## Problem:
Write only the count of lines that hold the word "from" in the listing.

## Available data:
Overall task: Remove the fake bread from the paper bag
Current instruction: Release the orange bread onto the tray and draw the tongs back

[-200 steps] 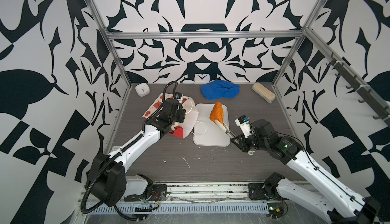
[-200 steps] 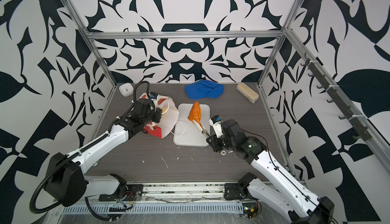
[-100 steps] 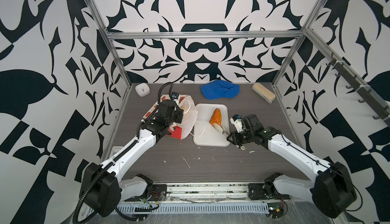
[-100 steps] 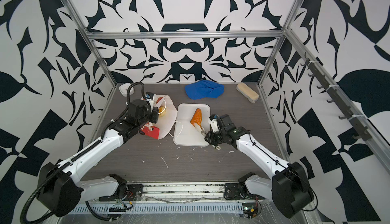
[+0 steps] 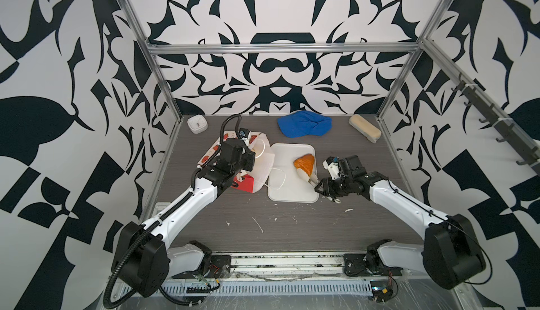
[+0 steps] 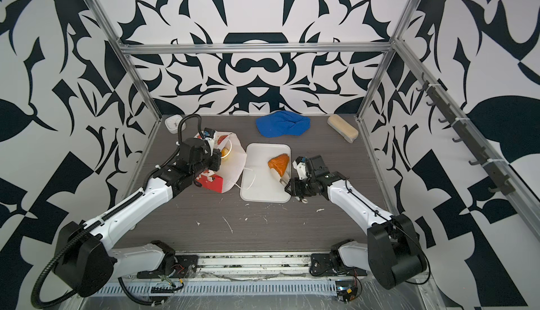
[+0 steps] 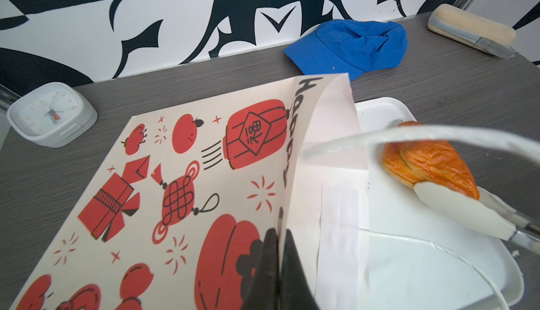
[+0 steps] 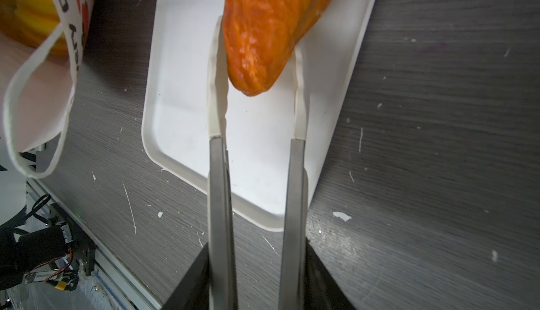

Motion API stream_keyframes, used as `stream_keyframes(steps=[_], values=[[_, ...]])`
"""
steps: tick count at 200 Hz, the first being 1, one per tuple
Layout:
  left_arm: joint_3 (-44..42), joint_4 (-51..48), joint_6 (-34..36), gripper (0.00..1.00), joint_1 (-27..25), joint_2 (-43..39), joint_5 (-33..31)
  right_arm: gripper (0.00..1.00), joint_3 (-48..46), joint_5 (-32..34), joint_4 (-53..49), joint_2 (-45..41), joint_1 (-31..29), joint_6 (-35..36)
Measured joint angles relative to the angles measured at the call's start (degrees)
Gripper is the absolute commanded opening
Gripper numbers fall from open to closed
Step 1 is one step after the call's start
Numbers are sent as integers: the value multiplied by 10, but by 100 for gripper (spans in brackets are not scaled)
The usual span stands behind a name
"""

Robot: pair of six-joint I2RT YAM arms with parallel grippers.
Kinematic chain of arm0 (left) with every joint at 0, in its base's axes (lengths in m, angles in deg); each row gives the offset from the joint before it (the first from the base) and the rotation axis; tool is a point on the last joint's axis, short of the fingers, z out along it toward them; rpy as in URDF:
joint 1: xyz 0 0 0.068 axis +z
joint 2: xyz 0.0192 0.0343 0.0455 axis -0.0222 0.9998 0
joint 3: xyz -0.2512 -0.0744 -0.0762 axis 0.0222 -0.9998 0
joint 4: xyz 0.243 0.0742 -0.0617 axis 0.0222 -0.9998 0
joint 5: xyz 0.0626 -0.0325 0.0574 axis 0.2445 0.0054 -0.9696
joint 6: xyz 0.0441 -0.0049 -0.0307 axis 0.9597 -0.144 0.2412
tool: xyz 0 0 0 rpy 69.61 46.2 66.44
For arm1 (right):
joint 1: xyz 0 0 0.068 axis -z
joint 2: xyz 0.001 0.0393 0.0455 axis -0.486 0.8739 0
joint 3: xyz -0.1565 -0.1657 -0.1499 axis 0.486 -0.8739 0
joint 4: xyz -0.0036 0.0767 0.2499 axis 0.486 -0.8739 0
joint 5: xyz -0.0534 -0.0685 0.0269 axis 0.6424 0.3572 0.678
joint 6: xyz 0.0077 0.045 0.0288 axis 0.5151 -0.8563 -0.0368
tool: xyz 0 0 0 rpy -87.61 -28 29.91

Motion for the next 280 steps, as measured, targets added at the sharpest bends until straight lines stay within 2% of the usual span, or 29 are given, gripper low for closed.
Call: stream_keyframes(steps=[50, 101, 159, 238, 280], values=[[0, 2, 0, 3, 0, 2, 1, 49, 13, -5, -48, -7, 5, 1], [0, 3, 0, 3, 0, 4, 1, 49, 23, -80, -112, -40, 7, -1], [0, 3, 0, 3, 0, 5, 5, 49, 30, -101, -172, -47, 7, -3], [0, 8, 0, 3, 0, 6, 10, 50, -29, -223, -165, -77, 16, -57], [0, 15, 1, 3, 0, 6, 12, 50, -40, -264, -132, -73, 19, -90]])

## Response area:
3